*** Opening SUPPLIED DATA ***

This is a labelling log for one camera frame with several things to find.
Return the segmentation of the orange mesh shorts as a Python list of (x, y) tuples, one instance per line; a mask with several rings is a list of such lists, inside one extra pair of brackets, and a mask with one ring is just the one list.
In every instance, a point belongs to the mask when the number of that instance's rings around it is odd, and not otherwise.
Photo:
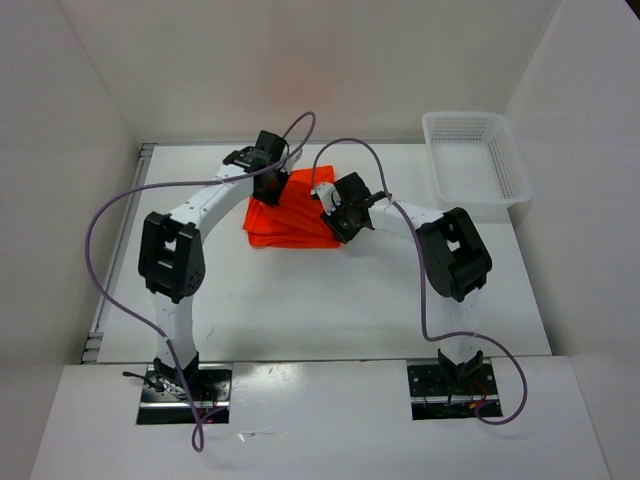
[(277, 206), (249, 199), (243, 229), (254, 248), (333, 249), (341, 242), (321, 219), (322, 204), (311, 198), (312, 169), (294, 170)]

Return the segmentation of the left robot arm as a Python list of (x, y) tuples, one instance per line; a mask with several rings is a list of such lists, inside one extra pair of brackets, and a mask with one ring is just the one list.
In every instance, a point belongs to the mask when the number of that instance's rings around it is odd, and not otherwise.
[(143, 222), (138, 273), (153, 294), (159, 340), (154, 372), (165, 389), (185, 400), (204, 391), (193, 336), (193, 300), (203, 284), (203, 244), (213, 228), (240, 202), (252, 197), (276, 205), (300, 155), (286, 158), (285, 138), (261, 131), (254, 145), (235, 150), (214, 180), (168, 213)]

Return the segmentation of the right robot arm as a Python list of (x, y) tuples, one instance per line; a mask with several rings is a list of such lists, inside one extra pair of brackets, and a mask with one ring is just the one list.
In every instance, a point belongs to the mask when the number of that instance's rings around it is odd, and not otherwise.
[(393, 233), (416, 246), (421, 299), (442, 301), (436, 325), (428, 334), (428, 306), (421, 307), (425, 338), (438, 345), (440, 385), (448, 394), (460, 393), (479, 372), (484, 354), (474, 337), (480, 325), (479, 300), (493, 263), (466, 210), (442, 212), (395, 200), (384, 191), (373, 193), (351, 173), (311, 189), (323, 208), (321, 219), (334, 237), (346, 244), (364, 228)]

*** Closing SUPPLIED DATA ***

[PROMPT]
What is wanted is the line containing "Return the segmentation of the right" and every line after it through the last line of the entries, printed exactly.

[WRITTEN RESPONSE]
Return the segmentation of the right robot arm as a Python list of (x, y) tuples, one instance per line; a mask with several rings is a list of such lists, inside one extra pair of brackets, and a mask with one ring is just the one list.
In every instance, a point belongs to the mask when the number of that instance's rings around it is odd, and not otherwise.
[(393, 233), (416, 246), (421, 299), (442, 301), (436, 325), (428, 334), (428, 306), (421, 307), (425, 338), (438, 345), (440, 385), (448, 394), (460, 393), (479, 372), (484, 354), (474, 337), (480, 325), (479, 300), (493, 263), (466, 210), (442, 212), (395, 200), (384, 191), (373, 193), (351, 173), (311, 189), (323, 208), (321, 219), (334, 237), (346, 244), (364, 228)]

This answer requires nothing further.